Il sistema retributivo avvantaggia le classi in pensione o prossime alla pensione. Sia lodata Elsa Fornero – e l’introduzione del sistema contributivo pro-rata per tutti – per aver fermato la deriva pensionistica. Detto ciò, rimane il fatto che ogni anno le pensioni calcolate con il sistema retributivo sono sussidiate dalla fiscalità generale per circa 30 miliardi di euro.

Come hanno sintetizzato Tito Boeri e Roberto Perotti, abbiamo bisogno di “Meno pensioni, più welfare” (il Mulino, 2002); la spesa sociale in Italia è oggi fortemente sbilanciata a favore delle pensioni (che pesano oltre il 16% del Pil) e a svantaggio di misure contro la povertà. Il paradosso, fa notare Giovanni Perazzoli in “Contro la miseria” (Laterza, 2014), è che le pensioni, oltre ad essere straordinariamente costose, sono anche inique, nel senso che se ne beneficia in alto nella scala sociale ma non in basso. Come può una repubblica fondata sul lavoro focalizzare gli ammortizzatori sociali sulle pensioni, che sono diventate anche un invito al lavoro nero?

Sono ancora valide le considerazioni di Nicola Rossi in “Meno ai padri, più ai figli” (il Mulino, 1997). Abbiamo assoluto bisogno di redifinire le politiche redistributive per assicurare a tutti una reale uguaglianza delle opportunità. Mentre all’estero – anche nei Paesi anglosassoni – esiste un sussidio universale di disoccupazione, in Italia non abbiamo le risorse per introdurlo poichè le risorse sono tutte impegnate nella previdenza.

L’Italia è il paese che dedica la maggior parte delle risorse destinate alla protezione sociale alle pensioni: 62,2% contro il 46,5% della media europea (fonte: Eurostat). E’ nelle ultime posizioni per risorse assegnate alle famiglie, ai disoccupati, agli esclusi.

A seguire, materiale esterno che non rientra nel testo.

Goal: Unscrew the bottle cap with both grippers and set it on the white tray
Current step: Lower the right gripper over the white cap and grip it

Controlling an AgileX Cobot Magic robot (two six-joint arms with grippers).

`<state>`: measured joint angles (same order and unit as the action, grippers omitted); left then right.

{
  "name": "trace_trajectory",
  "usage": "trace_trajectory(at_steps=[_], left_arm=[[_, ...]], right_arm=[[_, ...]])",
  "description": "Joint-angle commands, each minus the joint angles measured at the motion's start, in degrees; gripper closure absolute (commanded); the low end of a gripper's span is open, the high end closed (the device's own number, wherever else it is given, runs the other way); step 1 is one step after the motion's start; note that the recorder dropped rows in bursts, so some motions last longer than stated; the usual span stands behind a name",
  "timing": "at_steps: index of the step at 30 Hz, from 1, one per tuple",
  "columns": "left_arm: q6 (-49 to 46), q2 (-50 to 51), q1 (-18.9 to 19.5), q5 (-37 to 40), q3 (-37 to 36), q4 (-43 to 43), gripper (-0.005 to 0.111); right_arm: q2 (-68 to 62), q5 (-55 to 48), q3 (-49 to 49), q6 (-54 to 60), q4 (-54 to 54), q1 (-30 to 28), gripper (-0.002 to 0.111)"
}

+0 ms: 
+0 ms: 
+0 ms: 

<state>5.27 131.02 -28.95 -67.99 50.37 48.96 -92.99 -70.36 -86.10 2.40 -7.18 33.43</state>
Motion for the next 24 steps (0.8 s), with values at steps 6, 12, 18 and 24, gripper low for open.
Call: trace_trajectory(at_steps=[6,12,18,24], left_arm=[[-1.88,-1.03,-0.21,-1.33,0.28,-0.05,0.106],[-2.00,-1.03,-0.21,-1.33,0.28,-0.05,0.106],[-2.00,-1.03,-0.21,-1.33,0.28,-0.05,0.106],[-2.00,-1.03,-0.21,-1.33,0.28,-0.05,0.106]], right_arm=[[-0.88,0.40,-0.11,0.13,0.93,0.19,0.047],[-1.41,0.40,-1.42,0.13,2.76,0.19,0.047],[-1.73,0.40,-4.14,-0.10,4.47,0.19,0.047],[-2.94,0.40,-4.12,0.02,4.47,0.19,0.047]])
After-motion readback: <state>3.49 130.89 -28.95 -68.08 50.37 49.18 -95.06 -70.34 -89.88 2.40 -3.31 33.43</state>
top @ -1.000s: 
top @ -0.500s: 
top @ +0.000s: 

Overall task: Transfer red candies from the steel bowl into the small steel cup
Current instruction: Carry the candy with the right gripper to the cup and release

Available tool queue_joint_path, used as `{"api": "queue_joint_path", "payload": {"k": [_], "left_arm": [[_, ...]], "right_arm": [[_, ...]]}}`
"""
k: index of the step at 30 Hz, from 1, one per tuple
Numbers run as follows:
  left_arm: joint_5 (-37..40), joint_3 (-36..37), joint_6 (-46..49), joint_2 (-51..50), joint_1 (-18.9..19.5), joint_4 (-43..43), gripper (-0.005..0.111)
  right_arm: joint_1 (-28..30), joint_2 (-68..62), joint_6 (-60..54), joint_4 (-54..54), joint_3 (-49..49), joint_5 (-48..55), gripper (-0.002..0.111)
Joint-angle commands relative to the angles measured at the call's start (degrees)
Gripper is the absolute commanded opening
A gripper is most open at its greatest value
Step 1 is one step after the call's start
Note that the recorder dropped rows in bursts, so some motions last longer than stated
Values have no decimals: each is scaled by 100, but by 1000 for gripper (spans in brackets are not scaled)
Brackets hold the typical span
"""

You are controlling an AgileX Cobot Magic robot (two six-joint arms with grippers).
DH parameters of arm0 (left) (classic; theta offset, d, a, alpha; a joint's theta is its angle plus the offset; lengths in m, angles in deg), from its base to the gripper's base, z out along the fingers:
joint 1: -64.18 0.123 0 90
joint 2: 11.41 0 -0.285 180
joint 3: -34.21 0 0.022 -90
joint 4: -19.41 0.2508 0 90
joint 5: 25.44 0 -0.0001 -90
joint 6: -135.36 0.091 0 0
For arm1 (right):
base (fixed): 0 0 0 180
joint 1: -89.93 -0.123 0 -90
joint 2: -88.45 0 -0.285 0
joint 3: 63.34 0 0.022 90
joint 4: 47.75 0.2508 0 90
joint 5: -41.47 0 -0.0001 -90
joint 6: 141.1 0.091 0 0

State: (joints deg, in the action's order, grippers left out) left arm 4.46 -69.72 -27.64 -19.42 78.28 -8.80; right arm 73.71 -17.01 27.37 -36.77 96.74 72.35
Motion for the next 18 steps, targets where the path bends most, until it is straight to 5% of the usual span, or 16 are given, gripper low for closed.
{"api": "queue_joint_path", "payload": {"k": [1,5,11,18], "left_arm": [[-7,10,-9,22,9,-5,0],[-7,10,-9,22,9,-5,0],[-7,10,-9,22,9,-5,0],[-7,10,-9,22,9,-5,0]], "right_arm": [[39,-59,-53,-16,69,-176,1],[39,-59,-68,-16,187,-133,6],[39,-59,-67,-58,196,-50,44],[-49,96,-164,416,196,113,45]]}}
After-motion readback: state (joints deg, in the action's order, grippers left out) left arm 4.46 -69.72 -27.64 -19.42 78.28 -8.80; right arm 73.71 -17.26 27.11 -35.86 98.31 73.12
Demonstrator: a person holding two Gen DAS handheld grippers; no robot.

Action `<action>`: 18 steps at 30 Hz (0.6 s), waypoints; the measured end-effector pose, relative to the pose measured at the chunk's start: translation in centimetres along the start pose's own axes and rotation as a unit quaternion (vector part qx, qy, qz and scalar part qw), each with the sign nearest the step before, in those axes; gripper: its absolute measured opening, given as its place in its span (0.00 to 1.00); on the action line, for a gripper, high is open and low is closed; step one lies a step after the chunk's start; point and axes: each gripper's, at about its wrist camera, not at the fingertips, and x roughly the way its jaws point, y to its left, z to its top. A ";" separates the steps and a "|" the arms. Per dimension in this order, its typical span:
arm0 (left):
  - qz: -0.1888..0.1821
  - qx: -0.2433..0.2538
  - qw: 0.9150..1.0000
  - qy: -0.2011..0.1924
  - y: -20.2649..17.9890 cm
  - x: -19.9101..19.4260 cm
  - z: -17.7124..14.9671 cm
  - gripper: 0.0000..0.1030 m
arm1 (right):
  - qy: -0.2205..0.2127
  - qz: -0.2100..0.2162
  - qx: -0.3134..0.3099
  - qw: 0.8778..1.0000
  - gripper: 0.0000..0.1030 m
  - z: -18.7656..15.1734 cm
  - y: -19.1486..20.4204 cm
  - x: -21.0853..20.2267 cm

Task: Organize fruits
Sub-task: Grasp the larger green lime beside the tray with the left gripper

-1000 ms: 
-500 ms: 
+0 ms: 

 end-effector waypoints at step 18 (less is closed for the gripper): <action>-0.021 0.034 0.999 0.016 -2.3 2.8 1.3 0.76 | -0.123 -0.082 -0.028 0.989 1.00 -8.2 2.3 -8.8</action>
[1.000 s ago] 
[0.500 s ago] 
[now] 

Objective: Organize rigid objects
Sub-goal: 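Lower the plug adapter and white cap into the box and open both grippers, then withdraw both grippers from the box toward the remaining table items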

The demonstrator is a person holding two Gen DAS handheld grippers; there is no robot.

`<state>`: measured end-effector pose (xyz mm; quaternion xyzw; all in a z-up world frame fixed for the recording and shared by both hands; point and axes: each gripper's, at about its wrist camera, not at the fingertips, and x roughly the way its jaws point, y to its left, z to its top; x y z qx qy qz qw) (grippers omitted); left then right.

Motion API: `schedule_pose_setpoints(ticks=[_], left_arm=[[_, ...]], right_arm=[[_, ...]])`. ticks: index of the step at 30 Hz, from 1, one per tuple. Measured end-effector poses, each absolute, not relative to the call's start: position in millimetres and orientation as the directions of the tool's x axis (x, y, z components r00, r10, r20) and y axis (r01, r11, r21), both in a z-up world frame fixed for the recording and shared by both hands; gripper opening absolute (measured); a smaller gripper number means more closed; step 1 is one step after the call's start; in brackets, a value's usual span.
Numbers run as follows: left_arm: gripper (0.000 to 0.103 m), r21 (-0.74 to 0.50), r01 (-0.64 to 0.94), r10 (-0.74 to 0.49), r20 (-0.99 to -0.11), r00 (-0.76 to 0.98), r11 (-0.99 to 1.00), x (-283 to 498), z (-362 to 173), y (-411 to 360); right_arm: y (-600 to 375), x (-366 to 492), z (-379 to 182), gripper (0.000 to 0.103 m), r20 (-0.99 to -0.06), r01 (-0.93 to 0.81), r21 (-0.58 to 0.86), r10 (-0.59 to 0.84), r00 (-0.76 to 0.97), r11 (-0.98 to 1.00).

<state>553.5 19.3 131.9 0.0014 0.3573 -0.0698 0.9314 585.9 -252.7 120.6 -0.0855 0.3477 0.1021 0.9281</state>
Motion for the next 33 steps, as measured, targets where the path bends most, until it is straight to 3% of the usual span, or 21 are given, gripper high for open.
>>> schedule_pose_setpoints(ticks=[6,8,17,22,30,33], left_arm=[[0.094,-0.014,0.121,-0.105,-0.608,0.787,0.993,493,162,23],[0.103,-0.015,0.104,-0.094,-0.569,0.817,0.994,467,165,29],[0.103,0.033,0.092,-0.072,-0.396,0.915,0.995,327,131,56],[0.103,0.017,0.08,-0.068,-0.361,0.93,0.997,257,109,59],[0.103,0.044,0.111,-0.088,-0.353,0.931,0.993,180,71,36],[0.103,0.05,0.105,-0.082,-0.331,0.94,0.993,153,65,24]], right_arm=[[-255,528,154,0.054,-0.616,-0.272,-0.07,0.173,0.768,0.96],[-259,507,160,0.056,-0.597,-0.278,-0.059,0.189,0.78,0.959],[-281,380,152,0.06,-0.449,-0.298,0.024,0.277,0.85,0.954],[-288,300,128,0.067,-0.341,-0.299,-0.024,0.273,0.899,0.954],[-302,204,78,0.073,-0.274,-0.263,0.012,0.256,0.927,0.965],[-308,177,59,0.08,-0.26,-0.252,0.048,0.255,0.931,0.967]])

Zagrebelsky ha ragione: “Gli abitanti di Pasqua vollero agire liberi da ogni debito nei confronti dei successori, per divorare la res publica”. Le classe dirigenti hanno creato un welfare zoppo che tutela solo i pensionati a retributivo. Gli altri si devono arrangiare con il welfare familiare. Ma chi non ha genitori o nonni con risorse a disposizione, non ha alcun supporto da uno Stato iniquo.